● **EXERCISE DESCRIPTION**
The reply should hold only the lines from the one with "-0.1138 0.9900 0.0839" to the one with "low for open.", both ends kept, exactly as they appear below, without any pictures.

● **Items from a dataset**
_ _ _

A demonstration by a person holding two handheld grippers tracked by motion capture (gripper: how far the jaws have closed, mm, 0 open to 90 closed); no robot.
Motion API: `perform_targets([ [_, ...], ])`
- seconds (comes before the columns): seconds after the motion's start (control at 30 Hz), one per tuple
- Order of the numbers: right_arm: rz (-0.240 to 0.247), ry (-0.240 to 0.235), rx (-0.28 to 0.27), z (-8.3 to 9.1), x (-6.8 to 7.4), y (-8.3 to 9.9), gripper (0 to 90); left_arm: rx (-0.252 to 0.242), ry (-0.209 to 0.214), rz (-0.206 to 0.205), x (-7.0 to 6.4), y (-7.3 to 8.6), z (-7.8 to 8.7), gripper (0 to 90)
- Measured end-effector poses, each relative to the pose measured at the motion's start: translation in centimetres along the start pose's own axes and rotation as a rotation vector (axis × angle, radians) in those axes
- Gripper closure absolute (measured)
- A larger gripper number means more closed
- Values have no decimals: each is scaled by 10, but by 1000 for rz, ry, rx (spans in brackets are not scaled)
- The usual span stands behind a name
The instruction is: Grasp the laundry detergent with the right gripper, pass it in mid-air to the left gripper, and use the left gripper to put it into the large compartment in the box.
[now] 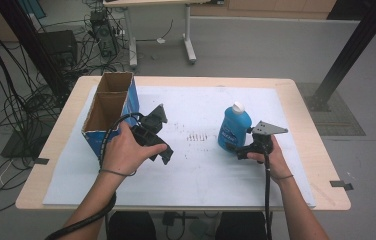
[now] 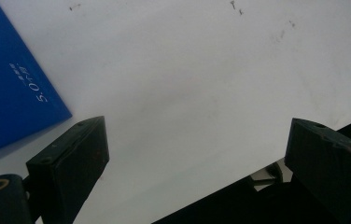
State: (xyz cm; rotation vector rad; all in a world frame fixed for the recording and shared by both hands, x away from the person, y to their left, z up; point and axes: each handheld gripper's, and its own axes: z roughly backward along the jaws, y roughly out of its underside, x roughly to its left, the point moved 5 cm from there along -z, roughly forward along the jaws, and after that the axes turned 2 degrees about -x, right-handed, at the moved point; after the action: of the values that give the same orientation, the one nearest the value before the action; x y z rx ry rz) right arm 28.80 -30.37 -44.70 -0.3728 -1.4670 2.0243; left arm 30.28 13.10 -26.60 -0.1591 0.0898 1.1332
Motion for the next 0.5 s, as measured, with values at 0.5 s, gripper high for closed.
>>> perform_targets([
  [0.5, -6, 2, -1, 0, 0, 1, 23, 7, -2, 0, 0, 1, 0, 68],
])
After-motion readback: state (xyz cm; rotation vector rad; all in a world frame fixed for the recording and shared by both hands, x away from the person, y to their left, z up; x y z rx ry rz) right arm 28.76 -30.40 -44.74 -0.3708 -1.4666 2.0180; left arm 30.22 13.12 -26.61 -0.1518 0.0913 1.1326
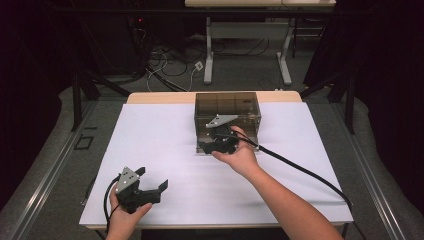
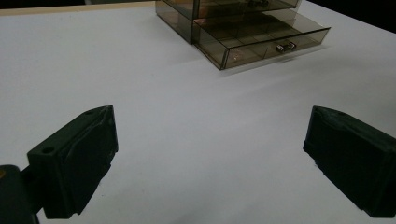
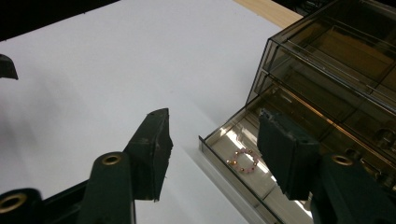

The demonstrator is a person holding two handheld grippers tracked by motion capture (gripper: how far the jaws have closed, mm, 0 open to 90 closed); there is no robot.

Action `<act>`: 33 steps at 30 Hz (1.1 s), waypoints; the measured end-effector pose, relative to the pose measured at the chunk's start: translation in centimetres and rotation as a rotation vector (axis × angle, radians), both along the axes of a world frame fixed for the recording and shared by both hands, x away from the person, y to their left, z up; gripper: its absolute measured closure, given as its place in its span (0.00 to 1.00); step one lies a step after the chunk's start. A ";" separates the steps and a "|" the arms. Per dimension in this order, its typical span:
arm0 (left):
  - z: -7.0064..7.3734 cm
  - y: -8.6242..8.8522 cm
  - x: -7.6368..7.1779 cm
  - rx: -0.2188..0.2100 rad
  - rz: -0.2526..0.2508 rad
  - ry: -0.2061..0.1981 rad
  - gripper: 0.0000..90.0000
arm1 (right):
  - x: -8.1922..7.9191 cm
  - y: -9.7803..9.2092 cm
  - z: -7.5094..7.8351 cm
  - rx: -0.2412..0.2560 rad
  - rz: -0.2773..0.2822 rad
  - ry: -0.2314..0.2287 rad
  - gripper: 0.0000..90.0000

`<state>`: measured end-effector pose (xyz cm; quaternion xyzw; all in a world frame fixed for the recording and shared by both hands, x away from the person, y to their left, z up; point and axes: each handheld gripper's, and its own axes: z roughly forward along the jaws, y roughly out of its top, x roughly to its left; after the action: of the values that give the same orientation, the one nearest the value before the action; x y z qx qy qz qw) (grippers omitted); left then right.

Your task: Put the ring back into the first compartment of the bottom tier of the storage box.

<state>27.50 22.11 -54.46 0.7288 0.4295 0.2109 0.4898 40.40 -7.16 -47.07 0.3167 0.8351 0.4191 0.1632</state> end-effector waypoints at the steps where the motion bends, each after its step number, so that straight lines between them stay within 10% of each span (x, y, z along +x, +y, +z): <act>1: 0.0 0.0 0.0 0.000 0.000 -0.002 0.03 | -0.1 -0.1 0.1 -0.017 0.007 0.011 0.51; 13: 0.0 -0.1 0.0 0.001 -0.002 0.004 0.03 | -0.5 -1.8 -1.0 0.046 -0.033 0.045 0.73; 33: -0.1 -0.2 0.0 -0.003 0.001 0.009 0.03 | -1.8 -4.1 -3.1 -0.002 -0.024 0.067 1.00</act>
<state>27.50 21.94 -54.54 0.7288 0.4325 0.2070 0.4889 38.56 -11.23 -50.14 0.3404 0.8368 0.4053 0.1404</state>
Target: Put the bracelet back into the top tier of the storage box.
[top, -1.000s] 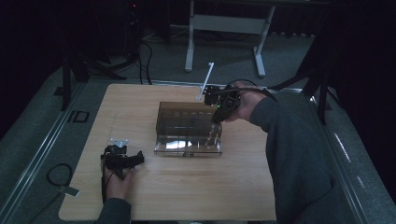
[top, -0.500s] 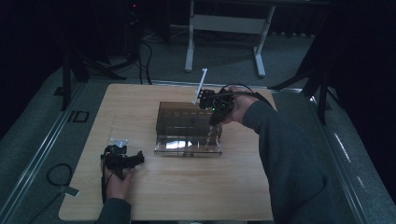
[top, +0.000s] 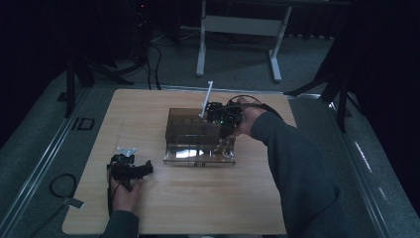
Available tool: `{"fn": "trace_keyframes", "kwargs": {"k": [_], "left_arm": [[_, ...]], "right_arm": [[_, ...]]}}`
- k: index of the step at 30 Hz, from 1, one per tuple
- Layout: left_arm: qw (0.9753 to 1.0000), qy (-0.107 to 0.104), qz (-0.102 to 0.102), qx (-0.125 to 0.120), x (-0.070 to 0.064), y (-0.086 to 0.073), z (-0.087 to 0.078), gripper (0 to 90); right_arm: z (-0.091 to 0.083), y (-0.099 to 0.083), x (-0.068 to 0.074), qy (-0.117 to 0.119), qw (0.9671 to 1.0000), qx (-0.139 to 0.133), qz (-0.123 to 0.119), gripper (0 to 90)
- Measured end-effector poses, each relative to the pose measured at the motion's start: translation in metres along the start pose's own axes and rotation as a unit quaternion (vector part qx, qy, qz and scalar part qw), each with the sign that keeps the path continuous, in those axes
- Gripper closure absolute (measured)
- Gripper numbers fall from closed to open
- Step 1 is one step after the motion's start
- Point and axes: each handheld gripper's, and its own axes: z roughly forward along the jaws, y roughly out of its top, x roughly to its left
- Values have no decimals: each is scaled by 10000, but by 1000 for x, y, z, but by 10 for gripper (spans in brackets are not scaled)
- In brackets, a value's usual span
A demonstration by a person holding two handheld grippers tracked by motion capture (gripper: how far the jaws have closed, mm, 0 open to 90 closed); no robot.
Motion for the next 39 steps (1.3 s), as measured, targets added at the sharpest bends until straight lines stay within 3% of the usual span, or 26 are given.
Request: {"fn": "trace_keyframes", "kwargs": {"k": [20,26,39], "left_arm": [[10000,-1,-13,-10,0,0,0,20],[10000,-1,-15,-11,0,0,0,20],[10000,0,-12,-10,0,0,0,20]], "right_arm": [[37,2,2,41,9993,371,-17,833],[50,-3,0,63,9989,469,75,832],[59,-6,-2,119,9990,391,152,832]]}}
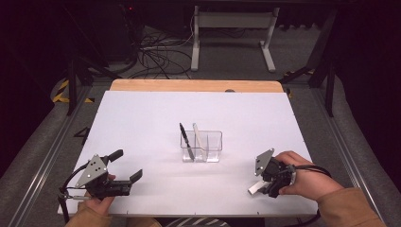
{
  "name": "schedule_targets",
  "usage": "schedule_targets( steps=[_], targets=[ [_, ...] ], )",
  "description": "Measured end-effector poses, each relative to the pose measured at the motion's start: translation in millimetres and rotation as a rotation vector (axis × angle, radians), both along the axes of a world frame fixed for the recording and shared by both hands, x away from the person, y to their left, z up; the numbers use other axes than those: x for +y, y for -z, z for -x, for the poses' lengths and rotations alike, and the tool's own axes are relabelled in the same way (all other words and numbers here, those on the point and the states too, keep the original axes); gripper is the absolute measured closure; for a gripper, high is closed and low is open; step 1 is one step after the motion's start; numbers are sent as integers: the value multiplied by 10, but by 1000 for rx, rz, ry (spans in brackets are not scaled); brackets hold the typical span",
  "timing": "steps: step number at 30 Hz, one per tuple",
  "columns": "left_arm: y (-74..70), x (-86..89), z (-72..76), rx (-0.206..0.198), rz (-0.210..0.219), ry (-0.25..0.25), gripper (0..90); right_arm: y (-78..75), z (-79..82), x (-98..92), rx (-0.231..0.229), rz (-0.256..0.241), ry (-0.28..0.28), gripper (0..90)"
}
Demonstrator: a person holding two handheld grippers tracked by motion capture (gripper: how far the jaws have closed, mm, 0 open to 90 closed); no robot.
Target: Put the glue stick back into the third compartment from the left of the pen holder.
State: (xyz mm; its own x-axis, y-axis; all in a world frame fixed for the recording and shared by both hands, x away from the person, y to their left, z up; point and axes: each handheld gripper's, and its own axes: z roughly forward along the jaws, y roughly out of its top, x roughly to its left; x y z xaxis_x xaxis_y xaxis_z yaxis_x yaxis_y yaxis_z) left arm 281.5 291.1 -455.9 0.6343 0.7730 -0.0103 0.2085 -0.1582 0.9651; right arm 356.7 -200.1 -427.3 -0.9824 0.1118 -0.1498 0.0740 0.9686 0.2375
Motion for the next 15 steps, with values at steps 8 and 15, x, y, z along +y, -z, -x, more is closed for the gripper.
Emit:
schedule_targets(
  steps=[8, 15],
  targets=[
    [1, 7, 10, 2, -1, -2, 41, 79, -43, 7, -2, 88, -96, 379],
    [4, 9, 10, 2, 2, -2, 41, 139, -48, 46, 6, 113, -142, 405]
  ],
)
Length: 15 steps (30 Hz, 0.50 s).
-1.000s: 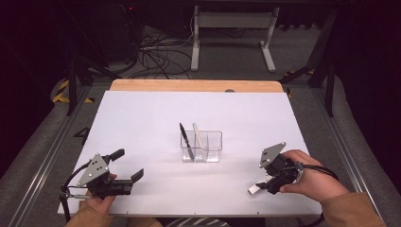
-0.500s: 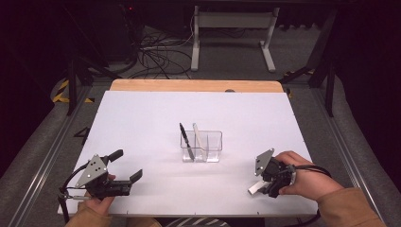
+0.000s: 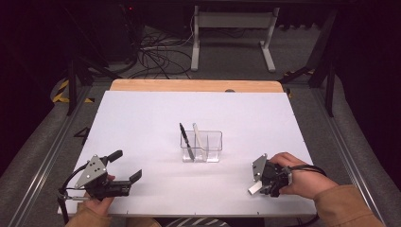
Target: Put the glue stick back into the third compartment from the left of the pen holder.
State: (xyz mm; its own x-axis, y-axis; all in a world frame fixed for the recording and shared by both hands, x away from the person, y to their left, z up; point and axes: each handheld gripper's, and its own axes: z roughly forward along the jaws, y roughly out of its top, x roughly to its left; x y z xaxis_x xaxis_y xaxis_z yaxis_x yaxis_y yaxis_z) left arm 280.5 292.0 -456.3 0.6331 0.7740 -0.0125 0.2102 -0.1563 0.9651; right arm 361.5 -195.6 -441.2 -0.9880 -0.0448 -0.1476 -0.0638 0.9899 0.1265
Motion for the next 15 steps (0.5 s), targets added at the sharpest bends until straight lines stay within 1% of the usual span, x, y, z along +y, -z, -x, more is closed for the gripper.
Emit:
schedule_targets(
  steps=[2, 3, 6, 8, 10, 11, 15],
  targets=[
    [0, 0, 1, 0, -1, 0, 41, 8, -8, 10, 6, -2, -7, 417],
    [0, -1, 2, 0, 0, 0, 41, 13, 0, 14, 9, 4, -2, 431],
    [0, -2, 1, 0, 0, 1, 41, 49, -4, 28, 17, 23, -11, 451],
    [0, -2, 1, 0, 0, 1, 41, 70, -16, 38, 17, 27, -26, 457],
    [0, -1, 1, 0, -1, 0, 41, 77, -15, 50, 21, 34, -29, 465],
    [0, -2, 0, 0, 0, 1, 41, 82, -11, 51, 20, 29, -30, 471],
    [1, -3, 0, 1, -1, 1, 41, 71, -8, 66, 26, 45, -53, 505]
  ],
)
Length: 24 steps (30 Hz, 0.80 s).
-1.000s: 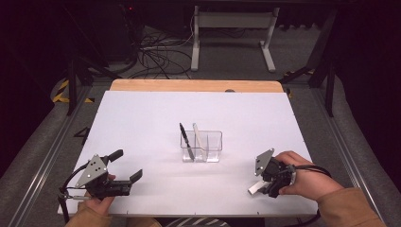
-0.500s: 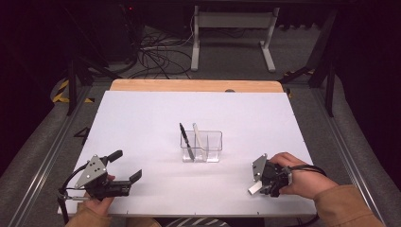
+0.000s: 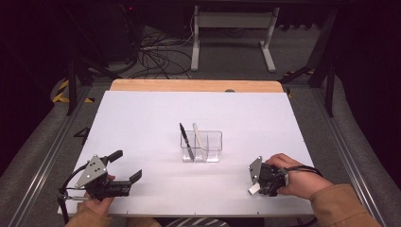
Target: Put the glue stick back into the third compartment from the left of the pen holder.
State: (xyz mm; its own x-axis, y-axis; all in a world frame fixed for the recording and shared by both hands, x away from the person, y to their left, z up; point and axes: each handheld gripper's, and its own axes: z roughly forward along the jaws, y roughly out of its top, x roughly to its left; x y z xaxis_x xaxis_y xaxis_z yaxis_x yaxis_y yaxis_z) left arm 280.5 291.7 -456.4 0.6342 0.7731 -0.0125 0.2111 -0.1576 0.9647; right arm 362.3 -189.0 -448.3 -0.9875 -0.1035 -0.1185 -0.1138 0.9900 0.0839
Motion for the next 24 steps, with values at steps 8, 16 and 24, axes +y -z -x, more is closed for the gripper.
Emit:
schedule_targets(
  steps=[8, 16, 24],
  targets=[
    [0, 1, 0, -1, 0, 0, 41, -1, 2, 26, 13, 17, -43, 560],
    [1, -1, 0, 0, 0, 1, 41, 6, 18, 39, 21, 20, -57, 612],
    [1, -2, -1, 1, 0, 0, 41, -2, 25, 44, 39, 37, -84, 688]
  ],
)
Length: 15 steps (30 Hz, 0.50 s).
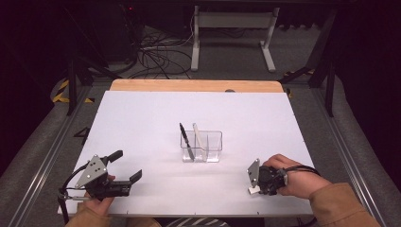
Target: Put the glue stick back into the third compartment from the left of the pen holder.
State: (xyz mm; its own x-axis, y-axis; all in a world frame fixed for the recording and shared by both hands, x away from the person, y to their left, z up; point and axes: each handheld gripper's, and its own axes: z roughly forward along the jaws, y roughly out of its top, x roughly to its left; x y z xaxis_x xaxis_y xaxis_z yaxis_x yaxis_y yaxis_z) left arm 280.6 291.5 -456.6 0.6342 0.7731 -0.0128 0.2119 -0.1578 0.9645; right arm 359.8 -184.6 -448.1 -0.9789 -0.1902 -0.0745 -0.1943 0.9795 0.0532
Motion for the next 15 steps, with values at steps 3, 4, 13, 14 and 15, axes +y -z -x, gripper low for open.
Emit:
schedule_targets(
  steps=[3, 4, 13, 14, 15],
  targets=[
    [0, 2, 0, 0, 1, 0, 41, -4, 14, 9, -2, 9, 0, 698],
    [0, 2, 0, 0, 1, 0, 41, -2, 14, 10, -1, 8, 1, 699],
    [-2, -4, -1, 0, 0, 4, 40, -77, 23, 18, -23, 9, 18, 702],
    [-4, -8, -2, -1, 1, 6, 38, -97, 24, 21, -26, 3, 21, 702],
    [-4, -17, -2, 1, 6, 11, 34, -115, 27, 21, -36, -8, 26, 702]
  ],
)
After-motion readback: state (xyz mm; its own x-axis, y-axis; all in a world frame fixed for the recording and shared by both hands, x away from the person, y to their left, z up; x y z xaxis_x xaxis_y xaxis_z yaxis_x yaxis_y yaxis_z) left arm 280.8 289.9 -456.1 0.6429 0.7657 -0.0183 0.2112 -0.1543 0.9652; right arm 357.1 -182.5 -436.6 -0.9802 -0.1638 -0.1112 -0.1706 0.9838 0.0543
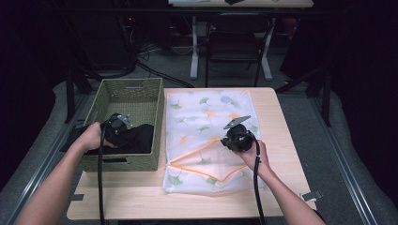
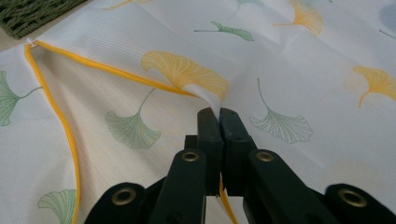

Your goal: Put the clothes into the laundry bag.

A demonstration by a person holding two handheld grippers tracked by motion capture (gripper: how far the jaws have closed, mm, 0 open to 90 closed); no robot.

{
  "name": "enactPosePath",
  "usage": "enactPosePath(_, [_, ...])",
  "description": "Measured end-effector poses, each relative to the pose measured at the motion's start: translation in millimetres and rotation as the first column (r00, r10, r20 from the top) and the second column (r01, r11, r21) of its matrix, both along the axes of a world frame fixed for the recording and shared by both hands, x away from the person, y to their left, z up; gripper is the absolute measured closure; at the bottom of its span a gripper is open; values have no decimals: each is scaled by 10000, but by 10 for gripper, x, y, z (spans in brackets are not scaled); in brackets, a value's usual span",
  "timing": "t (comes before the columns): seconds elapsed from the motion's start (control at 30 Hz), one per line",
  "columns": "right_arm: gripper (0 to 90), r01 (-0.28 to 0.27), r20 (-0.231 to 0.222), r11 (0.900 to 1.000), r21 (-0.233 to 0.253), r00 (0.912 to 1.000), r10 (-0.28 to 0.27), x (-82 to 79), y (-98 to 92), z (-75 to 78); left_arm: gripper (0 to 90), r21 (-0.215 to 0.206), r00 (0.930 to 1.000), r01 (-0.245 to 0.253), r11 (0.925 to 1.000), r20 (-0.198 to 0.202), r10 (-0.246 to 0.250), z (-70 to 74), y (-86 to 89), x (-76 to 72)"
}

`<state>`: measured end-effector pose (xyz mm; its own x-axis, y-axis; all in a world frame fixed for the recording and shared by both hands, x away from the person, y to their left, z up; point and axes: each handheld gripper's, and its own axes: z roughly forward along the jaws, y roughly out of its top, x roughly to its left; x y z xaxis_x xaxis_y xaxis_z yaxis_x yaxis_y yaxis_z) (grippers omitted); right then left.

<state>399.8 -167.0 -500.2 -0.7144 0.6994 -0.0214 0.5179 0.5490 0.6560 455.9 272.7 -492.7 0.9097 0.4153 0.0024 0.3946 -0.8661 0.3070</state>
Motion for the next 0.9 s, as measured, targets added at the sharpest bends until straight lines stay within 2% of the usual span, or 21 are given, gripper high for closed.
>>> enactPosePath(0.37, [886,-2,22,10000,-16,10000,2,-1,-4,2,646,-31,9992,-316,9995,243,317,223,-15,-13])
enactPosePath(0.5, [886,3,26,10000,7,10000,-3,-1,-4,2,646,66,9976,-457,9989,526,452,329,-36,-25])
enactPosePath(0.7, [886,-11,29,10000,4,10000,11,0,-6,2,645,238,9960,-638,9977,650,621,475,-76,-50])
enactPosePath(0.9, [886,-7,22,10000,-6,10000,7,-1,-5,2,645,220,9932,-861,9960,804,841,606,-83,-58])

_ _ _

● **RESPONSE TO THIS TASK**
State: (xyz mm; its own x-axis, y-axis; all in a world frame fixed for the recording and shared by both hands, x away from the person, y to their left, z up; point and axes: each handheld gripper's, and its own axes: z roughly forward along the jaws, y roughly out of its top, x roughly to its left; x y z xaxis_x xaxis_y xaxis_z yaxis_x yaxis_y yaxis_z) left arm 280.5 291.7 -456.4 0.6342 0.7731 -0.0125 0.2111 -0.1576 0.9647; right arm 362.3 -189.0 -448.3 -0.9875 -0.1035 -0.1185 -0.1138 0.9900 0.0839
Motion for the next 24 steps, with values at steps 8, 16 and 24, axes +y -z -x, more is closed for the gripper.
Emit:
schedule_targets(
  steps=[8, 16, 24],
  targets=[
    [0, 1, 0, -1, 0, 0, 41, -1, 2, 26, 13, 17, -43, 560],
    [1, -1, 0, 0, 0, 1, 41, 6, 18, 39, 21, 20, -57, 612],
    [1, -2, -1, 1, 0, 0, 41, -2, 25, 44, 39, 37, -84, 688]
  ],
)
Length: 15 steps (30 Hz, 0.50 s).
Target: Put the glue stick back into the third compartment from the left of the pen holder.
State: (xyz mm; its own x-axis, y-axis; all in a world frame fixed for the recording and shared by both hands, x away from the person, y to their left, z up; point and axes: each handheld gripper's, and its own axes: z roughly forward along the jaws, y roughly out of its top, x roughly to its left; x y z xaxis_x xaxis_y xaxis_z yaxis_x yaxis_y yaxis_z) left arm 280.6 291.5 -456.6 0.6342 0.7731 -0.0128 0.2119 -0.1578 0.9645; right arm 359.8 -184.6 -448.1 -0.9789 -0.1902 -0.0745 -0.1943 0.9795 0.0532
Motion for the next 15 steps, with values at steps 3, 4, 13, 14 and 15, axes +y -z -x, gripper low for open.

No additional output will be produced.